§ **WHAT YOU ARE ASKED TO DO**: Copy exactly the lines of the material below that run from the one containing "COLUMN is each" through the one containing "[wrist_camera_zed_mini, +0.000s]". Copy no other lines.

§ **DATA SHOWN**:
————————

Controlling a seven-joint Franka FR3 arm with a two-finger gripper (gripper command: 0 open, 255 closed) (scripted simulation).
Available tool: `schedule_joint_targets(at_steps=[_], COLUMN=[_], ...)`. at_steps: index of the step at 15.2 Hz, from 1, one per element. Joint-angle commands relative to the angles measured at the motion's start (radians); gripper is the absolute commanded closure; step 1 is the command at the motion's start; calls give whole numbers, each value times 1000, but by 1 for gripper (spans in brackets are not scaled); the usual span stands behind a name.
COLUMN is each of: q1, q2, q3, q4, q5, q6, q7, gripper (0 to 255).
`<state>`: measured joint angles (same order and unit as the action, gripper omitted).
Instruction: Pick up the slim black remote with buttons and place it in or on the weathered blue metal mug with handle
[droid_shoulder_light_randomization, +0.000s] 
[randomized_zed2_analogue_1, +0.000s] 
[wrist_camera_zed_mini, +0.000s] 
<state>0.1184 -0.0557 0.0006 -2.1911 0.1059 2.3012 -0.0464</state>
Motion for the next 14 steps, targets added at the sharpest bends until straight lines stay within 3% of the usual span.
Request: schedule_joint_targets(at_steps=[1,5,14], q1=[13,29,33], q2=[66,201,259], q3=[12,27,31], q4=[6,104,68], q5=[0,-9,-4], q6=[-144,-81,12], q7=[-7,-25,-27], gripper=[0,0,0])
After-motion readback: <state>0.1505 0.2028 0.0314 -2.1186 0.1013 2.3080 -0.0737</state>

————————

§ **REPLY**:
COLUMN is each of: q1, q2, q3, q4, q5, q6, q7, gripper (0 to 255).
`<state>`: measured joint angles (same order and unit as the action, gripper omitted).
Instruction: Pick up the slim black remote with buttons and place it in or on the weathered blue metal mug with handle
[droid_shoulder_light_randomization, +0.000s] 
[randomized_zed2_analogue_1, +0.000s] 
[wrist_camera_zed_mini, +0.000s] 

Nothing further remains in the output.